Put R datasets in a reusable, language agnostic format (such as DataPackage)

Hello,

When I first dived into the world of data science, I was very impressed by R features. A lot of work have been done by a very big and active community of statisticans and more generally scientists.

One very interesting feature of R is that many packages for data science come with a lot of datasets.

Maybe you have heard previously of R - Edgar Anderson’s Iris Data R: Edgar Anderson's Iris Data

If not, you have probably ever known of Survival of passengers on the Titanic dataset : R: Survival of passengers on the Titanic

These are “classical” datasets exposed in many data science books, websites about data science and machine learning (such as Kaggle…)

For a complete list of datasets available in datasets package see R: The R Datasets Package

Many other R packages provide such datasets that are great to learn data science, to test machine learning algorithms (classification…)

R provide nice data structure to deal with datasets: dataframe

So what’s the problem ?

Problem is that a lot of people don’t like R! but they like data science, they like machine learning, …

So, in the last years, many alternatives emerged:

So there is at least one tool to “play” with data for most language ?

Yes and no.

Yes many languages have now a library to deal with data…
but what about the data themselves ?

These example datasets are tied to one language community (R, Python…)

Some projects to access R datasets using Python have been done

See for example:

PyDataset GitHub - iamaziz/PyDataset: Instant access to many datasets in Python.

Same for Julia with

RDatasets.jl GitHub - JuliaStats/RDatasets.jl: Julia package for loading many of the data sets available in R

But there is definitely a room for a project to “liberate” data from these language-specific repositories and advocate for a new language-agnostic method for distributing clean datasets.

DataPackage could be a solution for this ?

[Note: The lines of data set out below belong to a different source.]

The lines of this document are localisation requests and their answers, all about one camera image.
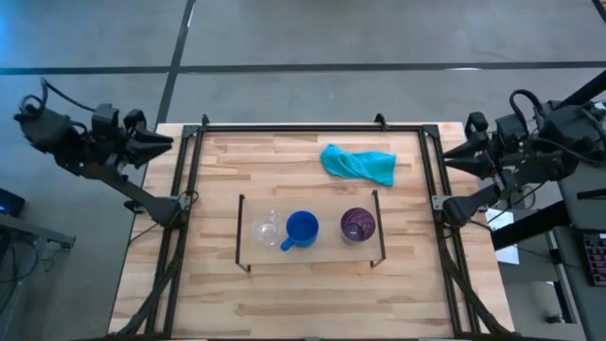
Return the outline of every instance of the blue towel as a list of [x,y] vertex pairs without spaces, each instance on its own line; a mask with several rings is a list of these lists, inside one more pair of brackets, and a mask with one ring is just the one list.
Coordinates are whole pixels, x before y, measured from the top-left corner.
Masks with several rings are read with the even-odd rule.
[[332,175],[365,178],[385,186],[394,186],[396,155],[381,152],[349,153],[329,144],[320,155],[322,166]]

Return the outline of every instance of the blue plastic cup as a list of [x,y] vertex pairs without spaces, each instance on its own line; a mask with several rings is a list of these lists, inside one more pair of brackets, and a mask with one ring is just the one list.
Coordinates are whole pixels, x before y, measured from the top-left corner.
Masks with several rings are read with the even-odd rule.
[[308,247],[318,236],[320,224],[313,214],[308,211],[297,211],[286,221],[288,238],[280,248],[287,251],[291,247]]

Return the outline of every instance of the gray floor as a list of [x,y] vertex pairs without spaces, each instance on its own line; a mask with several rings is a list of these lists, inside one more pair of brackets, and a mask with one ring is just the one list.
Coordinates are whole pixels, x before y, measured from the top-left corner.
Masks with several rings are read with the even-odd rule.
[[[0,68],[169,66],[185,6],[186,0],[0,2]],[[601,61],[604,29],[590,0],[198,0],[182,64]],[[392,121],[463,121],[477,110],[493,120],[510,112],[514,89],[559,99],[599,71],[187,74],[177,78],[167,121],[198,122],[202,114],[216,122],[369,121],[378,112]],[[92,106],[143,109],[154,123],[167,75],[47,78]],[[101,336],[133,216],[119,194],[60,170],[21,137],[11,114],[22,96],[38,93],[37,77],[0,76],[0,89],[0,188],[27,199],[27,220],[78,236],[51,272],[40,267],[33,275],[24,338]],[[74,119],[89,117],[56,98],[50,105]],[[129,174],[142,181],[143,170]],[[544,205],[557,191],[539,197]],[[529,322],[527,292],[516,290],[508,290],[516,328],[544,335]]]

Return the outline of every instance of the purple cup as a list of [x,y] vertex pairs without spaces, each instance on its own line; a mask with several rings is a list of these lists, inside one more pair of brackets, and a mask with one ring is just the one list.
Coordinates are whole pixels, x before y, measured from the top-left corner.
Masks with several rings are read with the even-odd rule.
[[375,233],[375,218],[361,207],[351,208],[341,218],[341,231],[348,244],[367,241]]

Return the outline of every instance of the clear glass cup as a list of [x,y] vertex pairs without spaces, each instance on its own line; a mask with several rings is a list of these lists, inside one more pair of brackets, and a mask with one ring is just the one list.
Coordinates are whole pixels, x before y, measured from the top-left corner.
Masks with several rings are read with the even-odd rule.
[[251,234],[257,241],[272,246],[277,242],[277,215],[270,211],[251,225]]

It will be great if OKFN community could help on this!

I have setup an organization for this

And a possible roadmap is available

Such project could provide some highlight to OKFN and DataPackage format,
it could be a lab for DataPackage format.

It will be nice to have feedback about interest in such a project.

Kind regards

4 Likes

Hi, have you seen this? Using Data Packages with R - Open Knowledge Labs

Not sure if it answers all your questions, but it might provide some input in case you didn’t know about it.

P.S.: R is awesome :heart:

3 Likes

Hi @victornitu,

Thanks for this link.
I was planning to use GitHub - frictionlessdata/datapackage-r: An R package for working with Data Package. in this R script instead of dpmr
but I’m quite busy these days.

I’d be pleased if you could have a look as you seem to love R (I’m more a Python/Pandas lover)

Kind regards

1 Like

Hey! Have you come across feather GitHub - wesm/feather: Feather: fast, interoperable binary data frame storage for Python, R, and more powered by Apache Arrow? Super cool for reading and writing dataframes in R and python, though not for long term archiving of datasets.

I discovered it recently and feather’s become an integral part of my data processing workflow.

Yes we have :slight_smile: - thanks for flagging though!

It does serve slightly different (and complementary) purposes!